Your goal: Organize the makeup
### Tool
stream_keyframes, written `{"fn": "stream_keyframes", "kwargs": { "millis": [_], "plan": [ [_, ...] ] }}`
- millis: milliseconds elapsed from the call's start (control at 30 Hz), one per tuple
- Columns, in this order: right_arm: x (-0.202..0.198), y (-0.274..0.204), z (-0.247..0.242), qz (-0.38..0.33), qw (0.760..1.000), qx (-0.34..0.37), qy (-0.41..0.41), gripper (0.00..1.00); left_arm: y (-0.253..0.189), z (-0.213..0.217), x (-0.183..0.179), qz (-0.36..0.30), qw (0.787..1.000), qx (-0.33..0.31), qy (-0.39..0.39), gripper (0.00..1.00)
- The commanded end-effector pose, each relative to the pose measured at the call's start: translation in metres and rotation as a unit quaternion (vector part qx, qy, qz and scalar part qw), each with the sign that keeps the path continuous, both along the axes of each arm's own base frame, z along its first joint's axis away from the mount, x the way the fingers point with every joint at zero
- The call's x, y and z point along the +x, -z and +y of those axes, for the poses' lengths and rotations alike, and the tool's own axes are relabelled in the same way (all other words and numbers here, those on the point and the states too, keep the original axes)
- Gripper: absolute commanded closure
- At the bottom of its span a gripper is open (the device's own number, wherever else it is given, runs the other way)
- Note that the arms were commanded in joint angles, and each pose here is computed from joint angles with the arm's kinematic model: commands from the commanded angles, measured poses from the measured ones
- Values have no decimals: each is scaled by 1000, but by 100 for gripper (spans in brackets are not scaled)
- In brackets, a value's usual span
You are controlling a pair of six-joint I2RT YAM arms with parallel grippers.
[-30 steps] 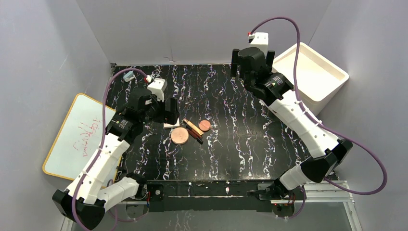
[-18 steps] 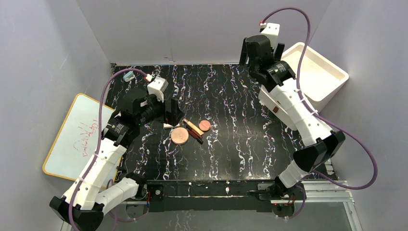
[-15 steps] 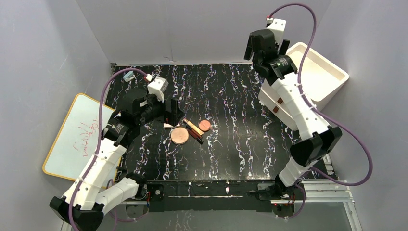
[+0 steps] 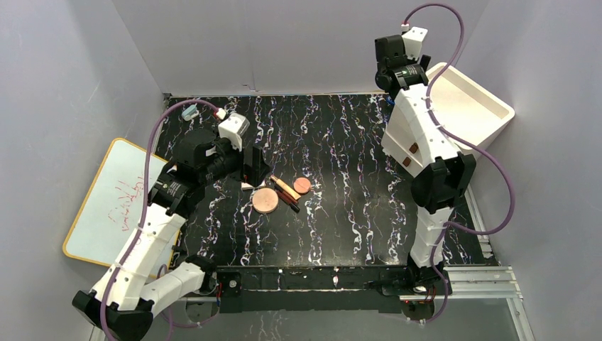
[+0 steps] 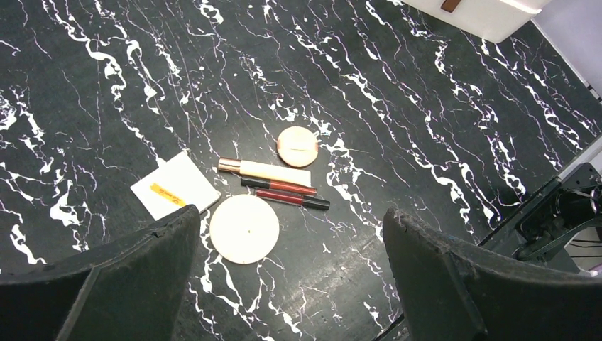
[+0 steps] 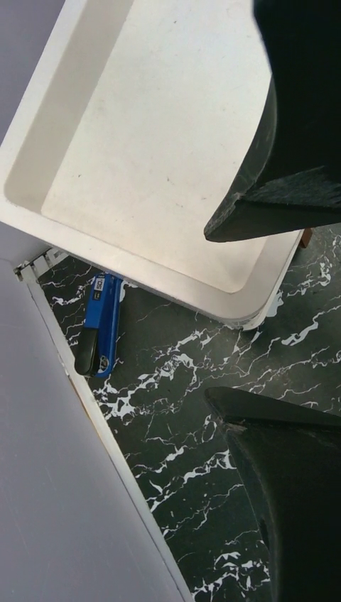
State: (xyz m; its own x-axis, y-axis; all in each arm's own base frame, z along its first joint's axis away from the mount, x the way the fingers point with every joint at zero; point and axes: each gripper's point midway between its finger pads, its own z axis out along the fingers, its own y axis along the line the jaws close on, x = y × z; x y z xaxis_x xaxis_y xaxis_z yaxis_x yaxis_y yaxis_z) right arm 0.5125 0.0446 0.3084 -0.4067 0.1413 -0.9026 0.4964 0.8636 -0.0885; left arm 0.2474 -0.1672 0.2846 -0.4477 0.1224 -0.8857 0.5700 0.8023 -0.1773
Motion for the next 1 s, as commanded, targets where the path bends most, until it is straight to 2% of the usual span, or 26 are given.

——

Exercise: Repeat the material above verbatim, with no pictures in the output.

Result of this task:
Your goal: Organize the makeup
### Tool
stream_keyframes, written `{"fn": "stream_keyframes", "kwargs": { "millis": [_], "plan": [ [_, ...] ] }}`
- millis: milliseconds elapsed from the call's start (control at 30 Hz), one per tuple
- Columns, in this order: right_arm: x (-0.202..0.198), y (-0.274..0.204), z (-0.247..0.242), qz (-0.38..0.33), qw (0.760..1.000), qx (-0.34..0.37), qy (-0.41..0.41), gripper (0.00..1.00); left_arm: y (-0.253..0.189), z (-0.213..0.217), x (-0.183..0.179), qz (-0.36..0.30), qw (0.787..1.000), qx (-0.33..0.31), qy (-0.39..0.39), gripper (0.00..1.00)
- The commanded end-effector pose, each relative to the pose measured at the call's start: translation in metres and rotation as a unit quaternion (vector part qx, qy, qz and scalar part qw), each with the sign that keeps the path continuous, both along the axes of each arm's own base frame, z along its first joint's axis away from the mount, x the way the fingers point with every joint at zero
- The call's x, y and z point along the +x, -z and +y of those axes, for the poses' lengths and rotations alike, and the tool's own axes are relabelled in the same way (all other words and numbers here, those on the point and the states too, keep the original axes)
- Gripper: absolute commanded closure
- At the bottom of its span a gripper is open (the device's own number, wherever else it is given, runs the other way)
- Note that the arms were commanded in joint angles, and each pose here is computed from joint angles with the arm's kinematic model: commands from the commanded angles, measured poses from the measured ones
- Values have no decimals: each is scaled by 1000, but by 100 for gripper (spans in brackets are not scaled)
- In brackets, a value's usual span
You are controlling a pair of six-joint I2RT YAM arms with parallel grippers.
[-30 steps] 
[-18 steps] 
[-15 steps] 
[+0 steps] 
[+0 steps] 
[+0 steps] 
State: (xyz m; its own x-axis, y-axis; all in each arm's own base frame, z along its first joint's axis away from the mount, x the way the fingers point with every joint at zero; point and axes: each gripper's point midway between its finger pads, its own z axis out along the fingers, its own y axis along the line the jaws close on, x = y × z; x y z xaxis_x xaxis_y xaxis_z yaxis_x yaxis_y yaxis_z) right arm 0.5125 0.0446 0.3084 -0.4067 0.1413 -0.9026 0.4964 0.8636 -0.0885; left arm 0.2474 -0.1672 0.2846 -0.4477 0.1224 -0.8857 0.5700 0.8023 -0.1773
Motion for the next 1 s, as commanded, targets where the path bends most, until it is straight to 2% of the usual span, or 26 are given.

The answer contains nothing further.